_What the task asks_: Scan the records for the word "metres". Report each line where it occurs.

_Supplied information_:
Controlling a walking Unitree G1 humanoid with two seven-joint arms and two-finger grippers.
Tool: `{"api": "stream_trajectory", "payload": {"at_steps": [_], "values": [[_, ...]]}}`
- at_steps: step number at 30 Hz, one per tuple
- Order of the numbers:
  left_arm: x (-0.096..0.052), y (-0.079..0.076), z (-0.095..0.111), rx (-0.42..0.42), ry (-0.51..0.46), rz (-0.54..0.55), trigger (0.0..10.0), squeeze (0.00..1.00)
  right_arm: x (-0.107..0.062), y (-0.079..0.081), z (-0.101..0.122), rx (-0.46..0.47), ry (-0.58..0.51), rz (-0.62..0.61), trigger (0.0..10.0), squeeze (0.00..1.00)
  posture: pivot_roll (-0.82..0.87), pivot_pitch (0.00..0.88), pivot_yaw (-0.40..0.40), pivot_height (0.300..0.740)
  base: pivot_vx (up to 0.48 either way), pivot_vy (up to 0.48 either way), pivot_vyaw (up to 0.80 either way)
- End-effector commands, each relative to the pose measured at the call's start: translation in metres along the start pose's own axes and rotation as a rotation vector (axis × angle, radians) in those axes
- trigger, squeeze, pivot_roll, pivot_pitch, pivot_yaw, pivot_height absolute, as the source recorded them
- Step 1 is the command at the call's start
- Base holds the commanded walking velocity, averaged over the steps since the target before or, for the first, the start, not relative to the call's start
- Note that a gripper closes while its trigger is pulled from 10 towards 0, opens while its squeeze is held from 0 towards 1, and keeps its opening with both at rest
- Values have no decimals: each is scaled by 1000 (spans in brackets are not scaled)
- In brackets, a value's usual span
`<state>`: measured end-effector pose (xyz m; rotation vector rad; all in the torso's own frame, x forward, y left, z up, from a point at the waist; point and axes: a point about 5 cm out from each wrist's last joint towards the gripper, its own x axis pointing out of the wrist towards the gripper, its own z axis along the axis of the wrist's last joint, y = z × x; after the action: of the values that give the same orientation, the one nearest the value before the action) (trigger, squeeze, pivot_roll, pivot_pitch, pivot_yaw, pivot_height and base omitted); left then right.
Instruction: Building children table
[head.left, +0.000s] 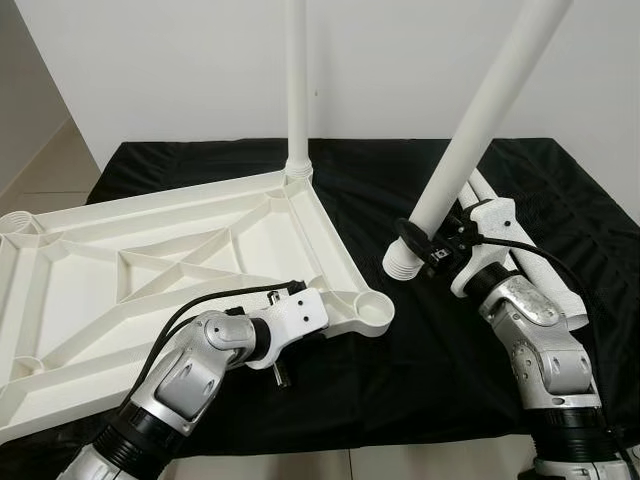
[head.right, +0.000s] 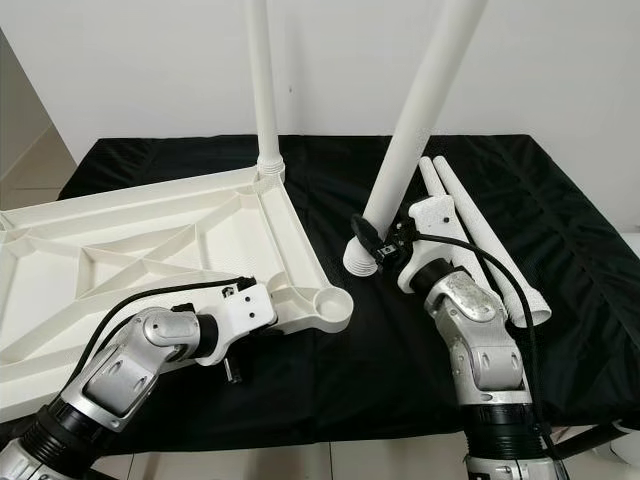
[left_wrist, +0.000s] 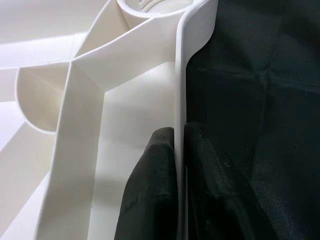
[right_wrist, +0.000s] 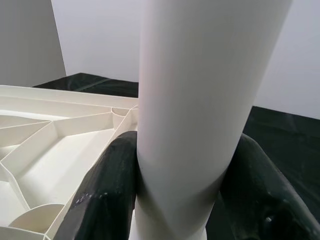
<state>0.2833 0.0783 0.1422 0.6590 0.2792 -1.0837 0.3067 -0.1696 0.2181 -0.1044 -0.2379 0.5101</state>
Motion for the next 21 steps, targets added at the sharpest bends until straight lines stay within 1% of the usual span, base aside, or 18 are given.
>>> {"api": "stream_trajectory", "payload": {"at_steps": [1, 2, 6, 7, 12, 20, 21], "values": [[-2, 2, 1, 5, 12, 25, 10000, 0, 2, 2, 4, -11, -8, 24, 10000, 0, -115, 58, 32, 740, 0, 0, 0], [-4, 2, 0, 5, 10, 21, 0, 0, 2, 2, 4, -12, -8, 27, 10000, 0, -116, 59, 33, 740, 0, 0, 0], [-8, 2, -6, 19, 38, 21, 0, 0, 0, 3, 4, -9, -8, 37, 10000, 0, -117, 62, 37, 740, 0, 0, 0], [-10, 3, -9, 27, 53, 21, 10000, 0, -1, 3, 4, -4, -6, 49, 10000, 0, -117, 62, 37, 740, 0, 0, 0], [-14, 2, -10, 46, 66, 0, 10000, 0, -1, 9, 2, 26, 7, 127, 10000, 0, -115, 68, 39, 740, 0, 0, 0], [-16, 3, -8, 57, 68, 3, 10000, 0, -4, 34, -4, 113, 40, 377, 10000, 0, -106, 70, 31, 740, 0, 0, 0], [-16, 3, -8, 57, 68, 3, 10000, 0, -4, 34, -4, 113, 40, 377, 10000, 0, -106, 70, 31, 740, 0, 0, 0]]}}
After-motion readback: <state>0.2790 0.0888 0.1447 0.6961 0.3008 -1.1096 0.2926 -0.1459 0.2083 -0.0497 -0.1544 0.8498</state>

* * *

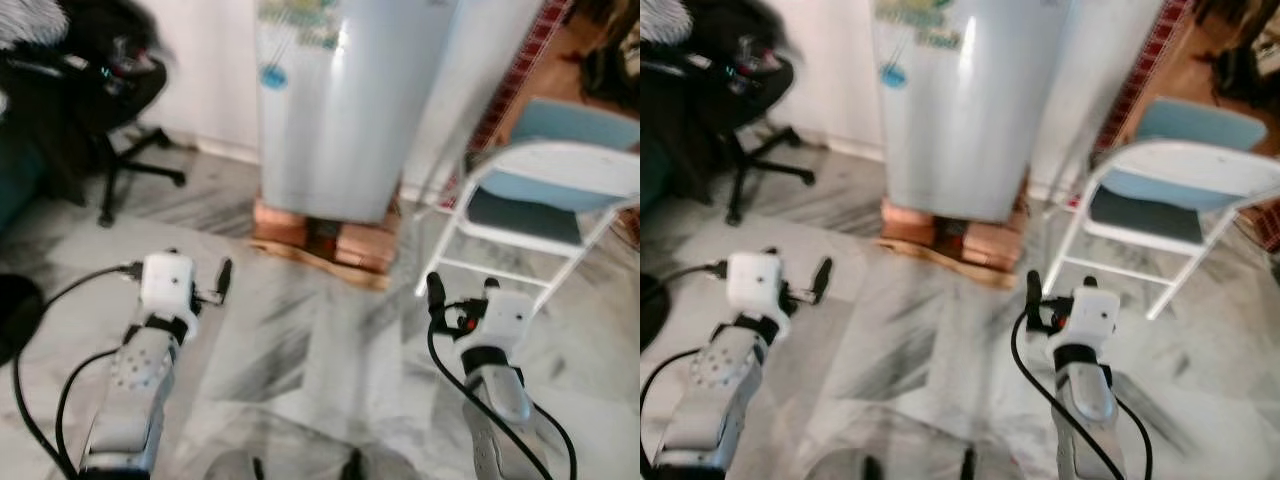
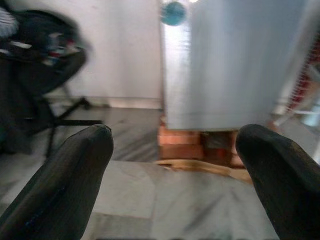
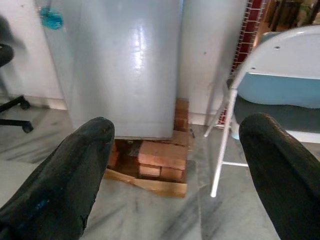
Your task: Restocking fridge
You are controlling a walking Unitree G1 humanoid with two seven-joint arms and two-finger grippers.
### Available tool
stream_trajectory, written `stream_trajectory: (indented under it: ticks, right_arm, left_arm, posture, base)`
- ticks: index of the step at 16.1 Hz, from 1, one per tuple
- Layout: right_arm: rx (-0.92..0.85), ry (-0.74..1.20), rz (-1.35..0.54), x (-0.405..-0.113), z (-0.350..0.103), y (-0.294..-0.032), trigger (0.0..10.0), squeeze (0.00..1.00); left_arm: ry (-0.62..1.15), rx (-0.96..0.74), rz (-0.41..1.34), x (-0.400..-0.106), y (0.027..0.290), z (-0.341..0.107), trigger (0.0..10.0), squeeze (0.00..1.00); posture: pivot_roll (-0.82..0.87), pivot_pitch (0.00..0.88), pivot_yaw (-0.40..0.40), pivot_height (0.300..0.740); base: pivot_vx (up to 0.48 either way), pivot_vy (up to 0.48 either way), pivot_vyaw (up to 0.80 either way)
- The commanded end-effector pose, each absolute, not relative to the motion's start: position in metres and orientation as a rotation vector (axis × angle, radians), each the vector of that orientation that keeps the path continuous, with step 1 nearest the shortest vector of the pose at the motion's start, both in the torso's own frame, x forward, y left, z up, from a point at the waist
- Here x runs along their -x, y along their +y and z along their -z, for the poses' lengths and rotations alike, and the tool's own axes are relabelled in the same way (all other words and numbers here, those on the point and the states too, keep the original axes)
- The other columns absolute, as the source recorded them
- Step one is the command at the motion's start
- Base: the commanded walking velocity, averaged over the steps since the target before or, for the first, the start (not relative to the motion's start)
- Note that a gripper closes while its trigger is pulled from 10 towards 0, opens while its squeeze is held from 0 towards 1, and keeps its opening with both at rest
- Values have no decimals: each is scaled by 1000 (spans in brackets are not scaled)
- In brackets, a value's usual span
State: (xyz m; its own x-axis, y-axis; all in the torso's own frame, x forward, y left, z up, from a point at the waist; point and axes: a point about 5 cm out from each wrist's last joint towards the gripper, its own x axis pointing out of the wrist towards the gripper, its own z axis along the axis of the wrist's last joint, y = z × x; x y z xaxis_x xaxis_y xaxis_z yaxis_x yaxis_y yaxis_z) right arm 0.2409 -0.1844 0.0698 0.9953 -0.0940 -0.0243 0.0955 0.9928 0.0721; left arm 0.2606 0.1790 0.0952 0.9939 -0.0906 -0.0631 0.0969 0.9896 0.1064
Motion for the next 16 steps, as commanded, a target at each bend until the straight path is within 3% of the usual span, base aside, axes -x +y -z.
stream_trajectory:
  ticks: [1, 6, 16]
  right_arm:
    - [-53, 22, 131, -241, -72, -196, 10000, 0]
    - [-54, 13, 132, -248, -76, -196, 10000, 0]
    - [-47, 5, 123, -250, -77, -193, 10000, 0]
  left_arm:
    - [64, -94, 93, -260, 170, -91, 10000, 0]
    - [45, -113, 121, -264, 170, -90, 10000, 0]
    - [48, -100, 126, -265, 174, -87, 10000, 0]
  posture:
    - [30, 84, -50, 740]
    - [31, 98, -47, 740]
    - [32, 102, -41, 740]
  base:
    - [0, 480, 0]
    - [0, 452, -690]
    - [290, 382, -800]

_Exercise result_:
- End-effector commands, each relative to the pose measured at the call's start: translation in metres along the start pose's own axes and rotation as a rotation vector (axis × angle, radians) in those axes
- The commanded end-effector pose, each absolute, not relative to the motion's start: position in metres and orientation as a rotation vector (axis × angle, radians), each the vector of that orientation that keeps the path continuous, with step 1 nearest the shortest vector of the pose at the motion's start, both in the torso's own frame, x forward, y left, z up, from a point at the waist

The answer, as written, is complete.